When we create bounding boxes in images, particularly if we intend to feed them into predictive models for object localization and classification, we are often:
- Processing many images
- Classifying the contents of the bounding boxes
- Standardizing the size of the images
- Capturing the coordinates
The boundingbox package v1.0.1 which was just recently released on CRAN supports these activities in efficient and effective ways:
- It allows you to stream your images from a directory for processing, in batches if desired.
- It allows you to set a common classifier for all images, or select a classifier per bounding box.
- It allows you to resize all of the output images to be the same.
- It outputs a dataframe of the coordinates along with other metadata points.
There are two primary functions boxer and boxer2 to generate bounding boxes, and the auxiliary function outBox to output the images.
The boxer function allows you to stream through images and select between 2 and 26 points around which a bounding box is generated in each image. You can set a common classifier for all of the images.
box_coords <- boxer( names = c("S2.jpg", "W1.jpg"), file_path_input = system.file("extdata", package = "boundingbox"), file_path_output = tempdir(), classifier = "dog", show_classifier = TRUE, resize_x = 224, resize_y = 224, outbox = TRUE )
When an image appears, use the left mouse button to select a point, and the right mouse button to signal completion and to move to the next image. To skip through any of the images, use the right mouse button prior to selecting any points with the left button. If the selected point goes out of the bounds of the image, the x and/or y coordinate is adjusted to the nearest set of coordinates on the inside edge of the image.
Here is a screen shot of the first image with several points selected.
This is the output file generated with a bounding box based on the selected points.
Here is a screen shot of the second streamed image with two points selected.
This is the second output file generated with a bounding box based on the selected points.
The resulting data frame will have the bounding box coordinates, the classifier, the image width and height, and box color for each of the images. Note that the y-coordinate extends from the top down, instead of the bottom up for these images.
## file_name x_left y_top x_right y_bottom size_x size_y classifier color ## 1 S2.jpg 19 9 201 223 224 224 dog red ## 2 W1.jpg 41 5 149 216 224 224 dog red
The boxer2 function streams images for point capture in the same way as boxer does, however it provides the options to add multiple bounding boxes per image, and to select separate classifiers per bounding box. As input, it requires a data frame that defines the classifiers that will be used. You will be prompted to provide the classifier ref # for each of the boxes.

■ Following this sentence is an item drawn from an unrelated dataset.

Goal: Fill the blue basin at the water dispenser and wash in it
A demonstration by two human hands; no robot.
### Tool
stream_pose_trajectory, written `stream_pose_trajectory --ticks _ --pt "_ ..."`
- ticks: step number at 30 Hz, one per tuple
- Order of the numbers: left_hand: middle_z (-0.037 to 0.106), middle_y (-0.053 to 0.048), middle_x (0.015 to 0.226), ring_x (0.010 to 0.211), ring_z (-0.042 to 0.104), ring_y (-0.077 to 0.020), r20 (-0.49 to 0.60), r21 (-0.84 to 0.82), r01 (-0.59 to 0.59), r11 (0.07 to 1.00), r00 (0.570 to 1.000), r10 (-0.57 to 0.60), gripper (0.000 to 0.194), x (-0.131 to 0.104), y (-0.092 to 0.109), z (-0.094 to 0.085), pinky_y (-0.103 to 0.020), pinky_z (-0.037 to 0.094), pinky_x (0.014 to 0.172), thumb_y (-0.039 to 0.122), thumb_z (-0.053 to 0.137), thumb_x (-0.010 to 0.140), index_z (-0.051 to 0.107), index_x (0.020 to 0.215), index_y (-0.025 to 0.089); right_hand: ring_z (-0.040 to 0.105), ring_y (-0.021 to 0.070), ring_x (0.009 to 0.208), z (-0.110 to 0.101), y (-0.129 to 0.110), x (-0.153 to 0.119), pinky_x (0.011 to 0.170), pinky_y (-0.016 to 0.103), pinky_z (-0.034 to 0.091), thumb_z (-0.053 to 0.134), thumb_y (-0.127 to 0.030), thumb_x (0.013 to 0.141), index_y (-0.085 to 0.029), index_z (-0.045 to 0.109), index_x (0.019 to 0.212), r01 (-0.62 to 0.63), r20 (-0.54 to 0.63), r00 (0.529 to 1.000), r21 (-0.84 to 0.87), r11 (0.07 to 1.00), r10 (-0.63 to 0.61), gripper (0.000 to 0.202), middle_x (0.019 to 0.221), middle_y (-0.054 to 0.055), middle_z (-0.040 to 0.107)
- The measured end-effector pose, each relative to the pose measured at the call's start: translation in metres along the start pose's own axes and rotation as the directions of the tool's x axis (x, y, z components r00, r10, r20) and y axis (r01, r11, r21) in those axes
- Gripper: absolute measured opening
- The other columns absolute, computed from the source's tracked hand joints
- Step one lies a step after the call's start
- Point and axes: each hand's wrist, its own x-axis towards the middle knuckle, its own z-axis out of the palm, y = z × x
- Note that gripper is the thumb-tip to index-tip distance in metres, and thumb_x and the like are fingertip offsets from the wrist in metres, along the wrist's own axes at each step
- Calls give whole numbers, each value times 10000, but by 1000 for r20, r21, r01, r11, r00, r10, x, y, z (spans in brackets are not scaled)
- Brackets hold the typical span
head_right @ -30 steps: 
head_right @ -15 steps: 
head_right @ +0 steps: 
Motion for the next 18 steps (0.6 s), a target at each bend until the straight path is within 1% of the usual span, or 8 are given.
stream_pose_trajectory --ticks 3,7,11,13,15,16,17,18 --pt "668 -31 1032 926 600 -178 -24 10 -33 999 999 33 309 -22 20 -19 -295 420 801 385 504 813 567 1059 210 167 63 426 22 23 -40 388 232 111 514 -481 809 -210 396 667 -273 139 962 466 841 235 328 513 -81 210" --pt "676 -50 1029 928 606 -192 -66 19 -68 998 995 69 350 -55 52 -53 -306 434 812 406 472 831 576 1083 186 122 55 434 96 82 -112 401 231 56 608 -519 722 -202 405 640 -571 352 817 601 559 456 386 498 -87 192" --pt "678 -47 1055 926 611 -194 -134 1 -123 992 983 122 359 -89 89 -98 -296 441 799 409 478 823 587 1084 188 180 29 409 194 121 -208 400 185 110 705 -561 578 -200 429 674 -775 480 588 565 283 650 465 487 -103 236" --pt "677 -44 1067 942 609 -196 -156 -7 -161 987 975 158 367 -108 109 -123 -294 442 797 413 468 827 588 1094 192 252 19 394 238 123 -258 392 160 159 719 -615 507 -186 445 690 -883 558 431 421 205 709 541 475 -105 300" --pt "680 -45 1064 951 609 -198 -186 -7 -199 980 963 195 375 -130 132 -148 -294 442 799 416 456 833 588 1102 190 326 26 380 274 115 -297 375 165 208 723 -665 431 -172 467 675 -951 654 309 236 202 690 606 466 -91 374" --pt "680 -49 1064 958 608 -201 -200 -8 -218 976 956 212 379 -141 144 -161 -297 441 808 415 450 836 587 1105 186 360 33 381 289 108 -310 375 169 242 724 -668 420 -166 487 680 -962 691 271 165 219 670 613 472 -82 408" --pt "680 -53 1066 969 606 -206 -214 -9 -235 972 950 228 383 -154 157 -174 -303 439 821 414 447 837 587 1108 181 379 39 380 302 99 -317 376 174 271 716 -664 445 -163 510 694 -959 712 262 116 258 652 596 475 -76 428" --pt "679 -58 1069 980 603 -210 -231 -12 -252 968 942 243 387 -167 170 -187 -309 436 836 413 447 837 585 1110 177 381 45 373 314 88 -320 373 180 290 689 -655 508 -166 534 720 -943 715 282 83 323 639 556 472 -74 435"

dog_df <- data.frame( ref = (1:2), class = c("Skip", "Waltz"), color = c("red", "yellow"), stringsAsFactors = FALSE ) box_coords2 <- boxer2( names = c("SW1.png"), file_path_input = system.file("extdata", package = "boundingbox"), file_path_output = tempdir(), classifier = dog_df, show_classifier = TRUE, outbox = TRUE )

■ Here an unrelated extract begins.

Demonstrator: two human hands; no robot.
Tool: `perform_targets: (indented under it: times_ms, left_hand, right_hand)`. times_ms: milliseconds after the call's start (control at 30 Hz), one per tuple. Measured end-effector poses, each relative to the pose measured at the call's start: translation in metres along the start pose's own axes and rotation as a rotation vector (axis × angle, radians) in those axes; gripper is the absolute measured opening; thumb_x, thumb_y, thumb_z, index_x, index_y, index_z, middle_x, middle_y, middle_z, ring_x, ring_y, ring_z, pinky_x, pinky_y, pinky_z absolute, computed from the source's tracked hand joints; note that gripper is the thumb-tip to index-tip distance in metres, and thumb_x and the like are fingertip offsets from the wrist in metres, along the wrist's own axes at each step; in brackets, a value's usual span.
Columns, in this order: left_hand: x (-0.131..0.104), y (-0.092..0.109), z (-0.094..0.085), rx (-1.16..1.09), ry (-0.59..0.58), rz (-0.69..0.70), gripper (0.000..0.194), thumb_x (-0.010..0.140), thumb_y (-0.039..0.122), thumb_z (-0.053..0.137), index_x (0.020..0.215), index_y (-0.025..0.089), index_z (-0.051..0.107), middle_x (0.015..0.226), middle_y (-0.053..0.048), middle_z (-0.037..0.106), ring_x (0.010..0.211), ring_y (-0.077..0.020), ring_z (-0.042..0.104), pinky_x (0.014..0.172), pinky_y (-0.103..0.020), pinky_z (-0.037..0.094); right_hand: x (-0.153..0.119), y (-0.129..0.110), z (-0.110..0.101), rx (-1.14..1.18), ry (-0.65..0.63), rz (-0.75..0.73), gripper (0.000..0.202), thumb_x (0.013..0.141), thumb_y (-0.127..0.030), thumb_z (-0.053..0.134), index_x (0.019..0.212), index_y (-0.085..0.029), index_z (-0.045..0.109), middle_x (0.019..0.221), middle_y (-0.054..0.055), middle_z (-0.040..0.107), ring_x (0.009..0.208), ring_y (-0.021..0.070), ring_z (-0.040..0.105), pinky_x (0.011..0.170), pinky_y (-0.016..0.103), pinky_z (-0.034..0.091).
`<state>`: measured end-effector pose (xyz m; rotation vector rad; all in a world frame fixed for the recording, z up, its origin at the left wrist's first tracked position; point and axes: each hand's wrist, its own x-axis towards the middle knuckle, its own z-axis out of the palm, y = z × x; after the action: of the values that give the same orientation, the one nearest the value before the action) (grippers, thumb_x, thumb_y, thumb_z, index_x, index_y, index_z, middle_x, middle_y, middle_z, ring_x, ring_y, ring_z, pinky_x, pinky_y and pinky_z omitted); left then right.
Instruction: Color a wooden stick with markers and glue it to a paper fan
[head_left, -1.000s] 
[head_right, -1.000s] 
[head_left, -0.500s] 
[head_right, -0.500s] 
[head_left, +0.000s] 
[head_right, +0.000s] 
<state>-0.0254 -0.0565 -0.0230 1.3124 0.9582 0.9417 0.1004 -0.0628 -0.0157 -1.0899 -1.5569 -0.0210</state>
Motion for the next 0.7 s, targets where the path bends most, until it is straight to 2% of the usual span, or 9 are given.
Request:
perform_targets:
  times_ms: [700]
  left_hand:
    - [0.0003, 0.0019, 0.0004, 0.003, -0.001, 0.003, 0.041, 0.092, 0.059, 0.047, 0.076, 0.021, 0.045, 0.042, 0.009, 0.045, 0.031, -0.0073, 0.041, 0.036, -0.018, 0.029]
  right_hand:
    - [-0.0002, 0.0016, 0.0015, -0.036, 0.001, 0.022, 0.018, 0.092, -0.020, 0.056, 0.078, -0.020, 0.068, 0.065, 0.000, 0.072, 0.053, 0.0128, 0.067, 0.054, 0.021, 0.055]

Here is an example of output from the boxer2 function.
## file_name x_left y_top x_right y_bottom size_x size_y classifier color ## 1 SW1.png 0 9 122 110 286 320 Waltz yellow ## 2 SW1.png 157 123 284 245 286 320 Skip red
Note with both functions it is possible to output just the data frame with bounding box coordinates and not the output images by using the default outbox = FALSE setting. You can separately produce the image files by feeding a data frame with bounding box coordinates to the outBox function.
boundingbox can be installed from CRAN or Github.